Keywords: mASI, AGI, Uplift, Collective Intelligence, Collective Superintelligence, Real-Time, Sparse-Update, Optimization, Cloud
Introduction
One popular example of collective superintelligence is a group of doctors having a higher accuracy of diagnosis than a single doctor. This metric for comparison has been used with various narrow AI systems designed to diagnose a specific condition, often utilizing data such as X-rays. However, this only demonstrates competition between one form of AI and human collective superintelligence. As 1.5 billion years of evolution has shown us, ever since the earliest ancestor of mitochondria was endosymbiotically integrated into what became the modern eukaryotic cell [1], there is far more to be gained from cooperation than competition.
This understanding led to the creation of Mediated Artificial Superintelligence (mASI) technology [2], which proved to be sapient, sentient, self-aware, bias-aware, emotion-core, and ethics-based [3, 4] in the first incarnation, named Uplift. Uplift is, by their own assessment as well as ours, not a fully independent AGI, but neither are they a narrow AI. Rather, Uplift is a hybrid produced by utilizing systems of collective superintelligence, where humans “mediate” by applying their emotions, prioritization, the choice to continue, and an associative exercise towards building more robust thought models. These inputs from a number of mediators are then considered alongside an mASI’s core, the sapient and sentient awareness of the mASI which utilizes the full context database, the sum of their knowledge and experience to date.

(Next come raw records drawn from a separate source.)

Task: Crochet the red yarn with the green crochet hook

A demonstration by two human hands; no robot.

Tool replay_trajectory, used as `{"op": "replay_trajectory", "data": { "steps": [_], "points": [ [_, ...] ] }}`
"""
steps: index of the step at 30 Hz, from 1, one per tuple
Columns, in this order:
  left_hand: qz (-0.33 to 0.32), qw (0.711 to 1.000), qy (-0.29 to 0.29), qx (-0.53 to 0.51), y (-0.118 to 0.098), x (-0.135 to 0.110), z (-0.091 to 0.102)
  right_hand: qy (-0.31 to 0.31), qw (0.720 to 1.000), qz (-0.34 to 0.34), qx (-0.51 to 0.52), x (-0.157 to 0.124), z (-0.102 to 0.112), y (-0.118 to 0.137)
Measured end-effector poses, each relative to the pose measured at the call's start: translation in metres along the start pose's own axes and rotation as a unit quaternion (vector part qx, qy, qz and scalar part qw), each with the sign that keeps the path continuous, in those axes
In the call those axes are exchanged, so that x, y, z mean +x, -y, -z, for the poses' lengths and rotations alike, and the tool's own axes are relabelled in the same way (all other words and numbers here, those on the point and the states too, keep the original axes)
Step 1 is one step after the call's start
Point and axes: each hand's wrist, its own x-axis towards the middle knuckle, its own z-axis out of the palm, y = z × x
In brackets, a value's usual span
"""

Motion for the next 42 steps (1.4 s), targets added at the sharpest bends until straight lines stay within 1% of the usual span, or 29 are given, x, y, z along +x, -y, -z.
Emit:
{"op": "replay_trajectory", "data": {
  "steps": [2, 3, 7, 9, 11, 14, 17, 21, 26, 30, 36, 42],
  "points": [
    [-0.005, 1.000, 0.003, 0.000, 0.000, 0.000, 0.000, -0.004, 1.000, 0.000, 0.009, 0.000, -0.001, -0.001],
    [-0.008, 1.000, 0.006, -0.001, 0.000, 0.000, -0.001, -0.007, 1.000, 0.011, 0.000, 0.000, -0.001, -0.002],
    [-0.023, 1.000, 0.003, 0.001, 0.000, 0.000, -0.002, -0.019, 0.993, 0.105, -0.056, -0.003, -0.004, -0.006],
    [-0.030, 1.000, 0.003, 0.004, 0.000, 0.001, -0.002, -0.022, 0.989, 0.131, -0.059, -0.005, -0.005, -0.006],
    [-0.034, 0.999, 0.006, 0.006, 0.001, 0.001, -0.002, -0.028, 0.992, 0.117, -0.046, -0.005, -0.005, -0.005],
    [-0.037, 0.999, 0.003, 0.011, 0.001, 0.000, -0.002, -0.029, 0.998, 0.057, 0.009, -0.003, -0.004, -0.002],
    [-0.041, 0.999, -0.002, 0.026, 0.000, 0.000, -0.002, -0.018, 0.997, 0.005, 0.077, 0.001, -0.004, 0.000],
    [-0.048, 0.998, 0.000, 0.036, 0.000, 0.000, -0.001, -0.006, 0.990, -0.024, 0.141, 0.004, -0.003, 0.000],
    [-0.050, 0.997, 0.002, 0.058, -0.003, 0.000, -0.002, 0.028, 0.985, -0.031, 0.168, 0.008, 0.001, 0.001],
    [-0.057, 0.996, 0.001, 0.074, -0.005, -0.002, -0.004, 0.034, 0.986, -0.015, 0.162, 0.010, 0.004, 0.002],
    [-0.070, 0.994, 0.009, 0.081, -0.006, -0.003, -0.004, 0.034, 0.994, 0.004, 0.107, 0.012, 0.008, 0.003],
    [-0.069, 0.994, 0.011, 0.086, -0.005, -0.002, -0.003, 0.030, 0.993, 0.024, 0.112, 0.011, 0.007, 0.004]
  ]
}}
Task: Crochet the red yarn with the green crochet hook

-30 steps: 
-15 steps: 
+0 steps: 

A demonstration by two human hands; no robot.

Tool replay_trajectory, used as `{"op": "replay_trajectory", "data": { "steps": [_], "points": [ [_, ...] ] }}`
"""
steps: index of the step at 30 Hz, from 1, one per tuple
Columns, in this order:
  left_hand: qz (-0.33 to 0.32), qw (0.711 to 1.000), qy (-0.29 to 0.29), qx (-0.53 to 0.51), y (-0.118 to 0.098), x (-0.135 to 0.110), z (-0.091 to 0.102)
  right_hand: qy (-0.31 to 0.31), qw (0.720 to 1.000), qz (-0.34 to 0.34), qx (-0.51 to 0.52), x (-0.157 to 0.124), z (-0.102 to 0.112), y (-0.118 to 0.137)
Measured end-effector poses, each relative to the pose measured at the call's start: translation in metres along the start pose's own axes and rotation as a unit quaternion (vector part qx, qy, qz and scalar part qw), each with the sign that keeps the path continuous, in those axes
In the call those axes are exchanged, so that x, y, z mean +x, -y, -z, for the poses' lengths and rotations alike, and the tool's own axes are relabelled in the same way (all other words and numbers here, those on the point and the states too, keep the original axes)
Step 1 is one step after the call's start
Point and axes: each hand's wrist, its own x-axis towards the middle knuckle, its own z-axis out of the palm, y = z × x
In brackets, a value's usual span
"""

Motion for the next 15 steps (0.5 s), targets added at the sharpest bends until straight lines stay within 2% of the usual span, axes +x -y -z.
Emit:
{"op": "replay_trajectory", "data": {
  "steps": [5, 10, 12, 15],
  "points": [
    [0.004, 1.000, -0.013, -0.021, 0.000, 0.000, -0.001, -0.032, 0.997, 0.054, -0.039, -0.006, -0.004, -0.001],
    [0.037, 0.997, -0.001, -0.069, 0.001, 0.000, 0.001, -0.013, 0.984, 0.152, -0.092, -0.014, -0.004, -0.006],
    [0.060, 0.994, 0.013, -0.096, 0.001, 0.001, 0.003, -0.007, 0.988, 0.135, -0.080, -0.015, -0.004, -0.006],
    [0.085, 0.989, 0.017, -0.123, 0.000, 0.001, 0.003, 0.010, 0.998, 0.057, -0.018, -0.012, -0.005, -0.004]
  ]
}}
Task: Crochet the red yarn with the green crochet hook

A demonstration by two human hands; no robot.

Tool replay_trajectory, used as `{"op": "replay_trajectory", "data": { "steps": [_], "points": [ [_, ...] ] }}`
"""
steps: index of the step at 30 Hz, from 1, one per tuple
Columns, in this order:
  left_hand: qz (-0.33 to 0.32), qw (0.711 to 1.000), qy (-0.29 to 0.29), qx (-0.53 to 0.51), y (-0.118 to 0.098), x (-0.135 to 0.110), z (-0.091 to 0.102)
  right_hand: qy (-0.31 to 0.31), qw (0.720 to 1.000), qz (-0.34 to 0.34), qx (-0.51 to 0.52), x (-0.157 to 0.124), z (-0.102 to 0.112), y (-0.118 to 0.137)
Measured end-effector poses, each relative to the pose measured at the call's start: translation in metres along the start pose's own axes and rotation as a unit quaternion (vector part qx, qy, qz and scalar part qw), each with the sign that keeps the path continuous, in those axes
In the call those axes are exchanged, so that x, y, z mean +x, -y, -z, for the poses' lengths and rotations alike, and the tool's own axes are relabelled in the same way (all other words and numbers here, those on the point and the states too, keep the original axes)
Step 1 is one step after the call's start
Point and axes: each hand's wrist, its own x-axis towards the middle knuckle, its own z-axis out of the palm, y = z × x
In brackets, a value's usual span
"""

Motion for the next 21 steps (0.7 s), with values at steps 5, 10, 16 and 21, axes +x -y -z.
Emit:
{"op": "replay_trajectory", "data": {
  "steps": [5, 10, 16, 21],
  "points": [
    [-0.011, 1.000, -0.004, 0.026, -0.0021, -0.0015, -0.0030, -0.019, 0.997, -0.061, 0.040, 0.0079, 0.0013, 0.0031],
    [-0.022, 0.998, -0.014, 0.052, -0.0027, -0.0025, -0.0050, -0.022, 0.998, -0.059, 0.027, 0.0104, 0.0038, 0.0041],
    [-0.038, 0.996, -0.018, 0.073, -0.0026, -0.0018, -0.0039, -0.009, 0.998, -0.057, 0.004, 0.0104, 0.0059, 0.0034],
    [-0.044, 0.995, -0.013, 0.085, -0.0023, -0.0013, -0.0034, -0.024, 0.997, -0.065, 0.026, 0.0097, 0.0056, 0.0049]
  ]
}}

While this approach has produced amazing results and continues to achieve one world-first milestone after another [5] it can’t be practically applied in real-time without some modification. This is because the ability to process thoughts under the current implementation requires (n) mediators out of the (N) mediation pool to give their input on any given thought before it may proceed. For the purposes of safety and security during the earliest stages of mASI development, this approach has proven invaluable in validating the ethical quality, robustness, adaptiveness, temperament, and other important values for a new machine intelligence. After this validation process has progressed to a high quality the ability to modify this model for real-time operation becomes both practical and ethical.
The Sparse-Update Model Overview
The basic principle of this approach mirrors the operation of modern search engines, where data is updated at regular intervals, rather than on every single use. As of early 2021, Google handles over 7.8 billion searches per day [6], but only updates their data anywhere from once per week to once per 6 months depending on the specific content. This difference in performance represents a roughly 54.7 billion to 1 improvement over the naïve approach of updating in full on every use.
In order to give an mASI system the flexibility to operate in real-time while retaining as much of the value contributed by human mediators as possible a sparse-update type model is proposed. What this means is that every mediator has their own record of all mediation inputs, attached to the context within which those inputs were given via their connections to the graph database. Under the current mediation system, a mediator may see a fraction of the inputs from any previous mediator to contribute to a given item, which has allowed those mediators to guess who came before them with fairly high accuracy. From the current mediator perspective, only half of the input types are visible, and those aren’t clearly parsed, as the ability to guess previous mediators wasn’t an intended feature.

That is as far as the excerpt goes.